__Activity__
Reproduce, exactly as they appear, the line containing "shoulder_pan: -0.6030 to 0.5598" and every line after it, ending with the last line of the records.

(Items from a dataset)
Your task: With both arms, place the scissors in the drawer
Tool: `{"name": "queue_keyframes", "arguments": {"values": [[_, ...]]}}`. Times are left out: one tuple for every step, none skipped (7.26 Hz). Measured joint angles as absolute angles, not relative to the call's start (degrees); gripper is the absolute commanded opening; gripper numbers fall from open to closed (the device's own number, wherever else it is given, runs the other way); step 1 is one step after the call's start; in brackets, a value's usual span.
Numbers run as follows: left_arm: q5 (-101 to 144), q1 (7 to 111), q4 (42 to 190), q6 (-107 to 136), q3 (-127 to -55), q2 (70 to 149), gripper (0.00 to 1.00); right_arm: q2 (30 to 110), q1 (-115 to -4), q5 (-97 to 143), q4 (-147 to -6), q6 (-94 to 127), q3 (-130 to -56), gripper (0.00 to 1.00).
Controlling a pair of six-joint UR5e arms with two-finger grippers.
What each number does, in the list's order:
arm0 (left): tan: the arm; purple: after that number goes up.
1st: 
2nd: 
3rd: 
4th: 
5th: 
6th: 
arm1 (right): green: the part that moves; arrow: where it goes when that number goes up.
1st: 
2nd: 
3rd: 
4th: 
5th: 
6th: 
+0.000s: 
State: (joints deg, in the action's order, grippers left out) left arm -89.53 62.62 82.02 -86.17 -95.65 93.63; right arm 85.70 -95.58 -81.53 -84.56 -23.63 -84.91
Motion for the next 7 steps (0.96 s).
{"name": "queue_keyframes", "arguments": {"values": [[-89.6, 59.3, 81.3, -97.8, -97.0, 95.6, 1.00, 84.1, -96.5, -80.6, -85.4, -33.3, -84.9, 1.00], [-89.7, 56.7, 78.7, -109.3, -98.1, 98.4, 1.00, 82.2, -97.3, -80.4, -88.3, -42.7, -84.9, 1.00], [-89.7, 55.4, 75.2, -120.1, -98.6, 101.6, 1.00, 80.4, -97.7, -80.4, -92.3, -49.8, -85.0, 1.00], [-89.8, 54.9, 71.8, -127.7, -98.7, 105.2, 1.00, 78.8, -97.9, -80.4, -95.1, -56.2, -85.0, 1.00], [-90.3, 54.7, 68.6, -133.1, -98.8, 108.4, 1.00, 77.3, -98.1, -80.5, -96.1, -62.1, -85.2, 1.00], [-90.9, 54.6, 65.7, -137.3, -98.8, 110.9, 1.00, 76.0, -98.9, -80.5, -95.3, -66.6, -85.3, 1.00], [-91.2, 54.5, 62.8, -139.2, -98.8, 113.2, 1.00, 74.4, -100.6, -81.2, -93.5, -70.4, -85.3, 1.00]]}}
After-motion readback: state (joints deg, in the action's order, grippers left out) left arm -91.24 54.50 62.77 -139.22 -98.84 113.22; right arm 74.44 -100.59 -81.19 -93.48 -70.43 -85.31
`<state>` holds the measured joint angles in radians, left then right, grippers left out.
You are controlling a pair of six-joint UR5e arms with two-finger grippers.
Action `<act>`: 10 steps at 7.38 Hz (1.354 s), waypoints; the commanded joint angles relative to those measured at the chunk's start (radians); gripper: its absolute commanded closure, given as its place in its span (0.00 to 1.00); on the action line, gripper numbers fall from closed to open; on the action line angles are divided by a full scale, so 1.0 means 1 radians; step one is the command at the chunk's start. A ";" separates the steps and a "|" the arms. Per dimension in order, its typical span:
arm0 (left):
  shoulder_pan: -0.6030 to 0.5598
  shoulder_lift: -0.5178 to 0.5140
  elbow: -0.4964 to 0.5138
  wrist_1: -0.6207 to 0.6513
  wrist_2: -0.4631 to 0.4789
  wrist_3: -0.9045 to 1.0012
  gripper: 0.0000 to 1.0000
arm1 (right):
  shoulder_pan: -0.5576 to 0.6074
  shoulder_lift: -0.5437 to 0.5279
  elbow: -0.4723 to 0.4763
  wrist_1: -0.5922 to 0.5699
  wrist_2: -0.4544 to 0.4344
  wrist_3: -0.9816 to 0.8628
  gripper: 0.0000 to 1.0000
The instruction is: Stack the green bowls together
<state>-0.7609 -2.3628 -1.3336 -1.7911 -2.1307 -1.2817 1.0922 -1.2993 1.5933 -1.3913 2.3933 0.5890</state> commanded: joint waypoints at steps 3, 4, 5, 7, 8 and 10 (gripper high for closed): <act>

__Solved problem__
  shoulder_pan: -0.6030 to 0.5598
  shoulder_lift: -0.5178 to 0.5140
  elbow: -0.4964 to 0.5138
  wrist_1: -0.6207 to 0.6513
  wrist_2: -0.4631 to 0.4789
  wrist_3: -0.9045 to 1.0012
  gripper: 0.0000 to 1.0000
arm1 (right):
  shoulder_pan: -0.5576 to 0.6074
  shoulder_lift: -0.5437 to 0.5279
  elbow: -0.4723 to 0.4763
  wrist_1: -0.5922 to 0.5699
  wrist_2: -0.4544 to 0.4344
  wrist_3: -0.9816 to 0.8628
  gripper: 0.0000 to 1.0000
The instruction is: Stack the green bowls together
<state>-0.7609 -2.3628 -1.3336 -1.7911 -2.1307 -1.2817 1.0922 -1.2993 1.5933 -1.3913 2.3933 0.5890</state> commanded: joint waypoints at steps 3, 4, 5, 7, 8 and 10 (gripper high for closed): <act>

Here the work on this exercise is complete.